▸ **DATA TO USE**:
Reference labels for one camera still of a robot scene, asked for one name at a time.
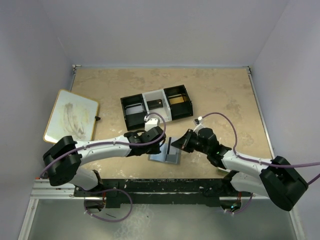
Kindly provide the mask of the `grey card holder wallet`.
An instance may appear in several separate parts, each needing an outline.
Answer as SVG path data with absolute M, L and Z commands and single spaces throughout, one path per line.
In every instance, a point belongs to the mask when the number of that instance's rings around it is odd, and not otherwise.
M 153 162 L 158 162 L 158 163 L 178 165 L 181 159 L 181 151 L 179 155 L 168 155 L 167 148 L 168 148 L 168 144 L 165 143 L 160 147 L 160 153 L 150 154 L 148 156 L 148 160 Z

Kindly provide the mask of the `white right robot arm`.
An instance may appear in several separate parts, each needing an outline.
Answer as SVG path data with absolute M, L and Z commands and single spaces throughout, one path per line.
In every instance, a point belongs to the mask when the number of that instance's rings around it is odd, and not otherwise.
M 197 132 L 189 129 L 171 146 L 187 153 L 205 154 L 213 166 L 228 170 L 222 179 L 222 190 L 228 196 L 237 192 L 258 194 L 268 197 L 280 209 L 291 211 L 309 188 L 285 158 L 267 159 L 265 165 L 257 158 L 250 162 L 247 155 L 237 156 L 230 147 L 219 143 L 213 130 L 207 127 Z

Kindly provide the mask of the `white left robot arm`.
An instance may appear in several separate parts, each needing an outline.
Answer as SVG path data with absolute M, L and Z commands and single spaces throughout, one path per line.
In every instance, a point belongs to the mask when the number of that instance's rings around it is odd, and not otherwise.
M 71 135 L 64 136 L 43 155 L 45 167 L 40 176 L 47 174 L 52 187 L 71 183 L 98 196 L 103 191 L 98 172 L 83 169 L 82 165 L 114 157 L 159 154 L 165 132 L 165 128 L 154 126 L 106 140 L 76 141 Z

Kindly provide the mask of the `silver card in tray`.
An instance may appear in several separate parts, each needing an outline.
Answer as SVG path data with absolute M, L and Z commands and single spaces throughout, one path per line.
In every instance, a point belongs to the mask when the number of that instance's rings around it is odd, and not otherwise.
M 125 107 L 125 113 L 127 115 L 142 113 L 144 111 L 145 111 L 145 108 L 142 103 L 135 103 Z

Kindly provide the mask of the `black card in tray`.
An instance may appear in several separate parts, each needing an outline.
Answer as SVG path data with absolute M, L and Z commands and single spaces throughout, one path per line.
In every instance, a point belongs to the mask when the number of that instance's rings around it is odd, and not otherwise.
M 164 105 L 163 105 L 162 99 L 155 99 L 155 100 L 147 101 L 147 106 L 149 110 L 154 110 L 154 109 L 162 108 Z

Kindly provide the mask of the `three-compartment card tray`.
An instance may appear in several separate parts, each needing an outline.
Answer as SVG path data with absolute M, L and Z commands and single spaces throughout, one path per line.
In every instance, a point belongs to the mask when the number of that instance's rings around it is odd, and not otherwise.
M 158 113 L 166 122 L 191 117 L 193 104 L 184 85 L 149 91 L 120 99 L 127 130 L 144 127 L 149 113 Z

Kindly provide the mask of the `gold card in tray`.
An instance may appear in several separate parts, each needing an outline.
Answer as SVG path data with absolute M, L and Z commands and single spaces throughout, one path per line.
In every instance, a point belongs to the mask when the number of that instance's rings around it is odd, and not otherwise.
M 188 98 L 183 95 L 170 96 L 168 99 L 171 105 L 181 104 L 188 101 Z

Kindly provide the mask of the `small white red box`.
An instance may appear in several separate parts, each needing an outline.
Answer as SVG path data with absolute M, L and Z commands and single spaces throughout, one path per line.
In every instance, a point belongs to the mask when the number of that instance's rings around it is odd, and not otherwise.
M 220 168 L 220 167 L 218 167 L 216 170 L 217 170 L 219 173 L 224 173 L 224 174 L 228 174 L 228 173 L 230 172 L 230 170 L 228 170 L 228 169 L 223 169 L 223 168 Z

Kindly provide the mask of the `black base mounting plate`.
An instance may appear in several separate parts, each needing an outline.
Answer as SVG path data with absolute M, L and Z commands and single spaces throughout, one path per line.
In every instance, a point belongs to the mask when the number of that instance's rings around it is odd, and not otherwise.
M 105 197 L 105 207 L 120 208 L 123 204 L 134 205 L 205 205 L 219 207 L 223 198 L 248 197 L 239 193 L 222 178 L 191 179 L 103 179 L 103 186 L 94 190 L 74 189 L 75 197 L 93 201 Z

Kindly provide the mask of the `wood-framed whiteboard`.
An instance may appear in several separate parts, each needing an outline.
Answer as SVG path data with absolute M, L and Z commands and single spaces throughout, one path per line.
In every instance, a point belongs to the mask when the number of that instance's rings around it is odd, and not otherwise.
M 43 140 L 55 144 L 62 137 L 91 141 L 98 116 L 99 103 L 93 99 L 61 89 L 56 97 Z

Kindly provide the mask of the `aluminium frame rail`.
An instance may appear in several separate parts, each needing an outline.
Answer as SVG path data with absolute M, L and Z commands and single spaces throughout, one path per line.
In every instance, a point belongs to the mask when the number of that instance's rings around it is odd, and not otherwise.
M 235 190 L 227 191 L 222 187 L 221 179 L 105 179 L 104 184 L 110 190 L 111 198 L 119 198 L 123 190 L 137 204 L 203 204 L 210 198 L 233 200 L 239 196 Z M 97 198 L 99 193 L 86 192 L 71 183 L 51 186 L 47 180 L 36 180 L 31 191 L 33 197 L 44 198 Z

▸ **ABOUT THIS EXERCISE**: Make an exact copy of every record, pictures excluded.

▸ **ANSWER BOX**:
Reference labels for one camera still of a robot scene, asked for one name at a time.
Kindly provide the mask of the `grey card holder wallet`.
An instance may appear in several separate parts, each needing an outline.
Answer as SVG path data with absolute M, L and Z commands and single spaces throughout, one path per line.
In every instance, a point belongs to the mask when the number of that instance's rings around it is odd, and not otherwise.
M 153 162 L 158 162 L 158 163 L 178 165 L 181 159 L 181 151 L 179 155 L 168 155 L 167 148 L 168 148 L 168 144 L 165 143 L 160 147 L 160 153 L 150 154 L 148 156 L 148 160 Z

Kindly provide the mask of the `white right robot arm`.
An instance may appear in several separate parts, each needing an outline.
Answer as SVG path data with absolute M, L and Z commands and single spaces throughout, one path per line.
In every instance, a point belongs to the mask when the number of that instance's rings around it is odd, and not otherwise.
M 197 132 L 189 129 L 171 146 L 187 153 L 205 154 L 213 166 L 228 170 L 222 179 L 222 190 L 228 196 L 237 192 L 258 194 L 268 197 L 280 209 L 291 211 L 309 188 L 285 158 L 267 159 L 265 165 L 257 158 L 250 162 L 247 155 L 237 156 L 230 147 L 219 143 L 213 130 L 207 127 Z

Kindly provide the mask of the `white left robot arm`.
An instance may appear in several separate parts, each needing an outline.
Answer as SVG path data with absolute M, L and Z commands and single spaces throughout, one path per line.
In every instance, a point belongs to the mask when the number of that instance's rings around it is odd, and not otherwise.
M 71 135 L 64 136 L 43 155 L 45 167 L 40 176 L 47 174 L 52 187 L 71 183 L 98 196 L 103 191 L 98 172 L 83 169 L 82 165 L 114 157 L 159 154 L 165 132 L 165 128 L 154 126 L 106 140 L 76 141 Z

Kindly provide the mask of the `silver card in tray`.
An instance may appear in several separate parts, each needing an outline.
Answer as SVG path data with absolute M, L and Z commands and single spaces throughout, one path per line.
In every instance, a point belongs to the mask when the number of that instance's rings around it is odd, and not otherwise.
M 125 107 L 125 113 L 127 115 L 142 113 L 144 111 L 145 111 L 145 108 L 142 103 L 135 103 Z

Kindly provide the mask of the `black card in tray`.
An instance may appear in several separate parts, each needing an outline.
Answer as SVG path data with absolute M, L and Z commands and single spaces throughout, one path per line.
In every instance, a point belongs to the mask when the number of that instance's rings around it is odd, and not otherwise.
M 164 105 L 163 105 L 162 99 L 155 99 L 155 100 L 147 101 L 147 106 L 149 110 L 154 110 L 154 109 L 162 108 Z

Kindly provide the mask of the `three-compartment card tray`.
An instance may appear in several separate parts, each needing an outline.
Answer as SVG path data with absolute M, L and Z commands and single spaces throughout, one path per line.
In every instance, a point belongs to the mask when the number of that instance's rings around it is odd, and not otherwise.
M 158 113 L 166 122 L 191 117 L 193 104 L 184 85 L 149 91 L 120 99 L 127 130 L 144 127 L 149 113 Z

Kindly provide the mask of the `gold card in tray`.
An instance may appear in several separate parts, each needing an outline.
Answer as SVG path data with absolute M, L and Z commands and single spaces throughout, one path per line.
In every instance, a point belongs to the mask when the number of that instance's rings around it is odd, and not otherwise.
M 188 98 L 183 95 L 170 96 L 168 99 L 171 105 L 181 104 L 188 101 Z

Kindly provide the mask of the `small white red box`.
An instance may appear in several separate parts, each needing an outline.
Answer as SVG path data with absolute M, L and Z commands and single spaces throughout, one path per line.
In every instance, a point belongs to the mask when the number of that instance's rings around it is odd, and not otherwise.
M 220 168 L 220 167 L 218 167 L 216 170 L 217 170 L 219 173 L 224 173 L 224 174 L 228 174 L 228 173 L 230 172 L 230 170 L 228 170 L 228 169 L 223 169 L 223 168 Z

Kindly provide the mask of the `black base mounting plate`.
An instance may appear in several separate parts, each needing an outline.
Answer as SVG path data with absolute M, L and Z commands and single spaces throughout, one path per line.
In every instance, a point belongs to the mask when the number of that instance's rings around it is odd, and not otherwise.
M 105 197 L 105 207 L 120 208 L 123 204 L 134 205 L 205 205 L 219 207 L 223 198 L 248 197 L 239 193 L 222 178 L 191 179 L 103 179 L 103 186 L 94 190 L 74 189 L 75 197 L 93 201 Z

Kindly provide the mask of the `wood-framed whiteboard`.
An instance may appear in several separate parts, each needing an outline.
Answer as SVG path data with absolute M, L and Z commands and single spaces throughout, one path per line.
In every instance, a point belongs to the mask when the number of that instance's rings around it is odd, and not otherwise.
M 43 140 L 55 144 L 62 137 L 91 141 L 98 116 L 99 103 L 93 99 L 61 89 L 56 97 Z

Kindly provide the mask of the `aluminium frame rail`.
An instance may appear in several separate parts, each needing an outline.
Answer as SVG path data with absolute M, L and Z commands and single spaces throughout, one path per line.
In every instance, a point belongs to the mask when the number of that instance's rings around it is odd, and not otherwise.
M 235 190 L 227 191 L 222 187 L 221 179 L 105 179 L 104 184 L 110 190 L 111 198 L 119 198 L 123 190 L 137 204 L 203 204 L 210 198 L 233 200 L 239 196 Z M 97 198 L 99 193 L 86 192 L 71 183 L 51 186 L 47 180 L 36 180 L 31 191 L 33 197 L 44 198 Z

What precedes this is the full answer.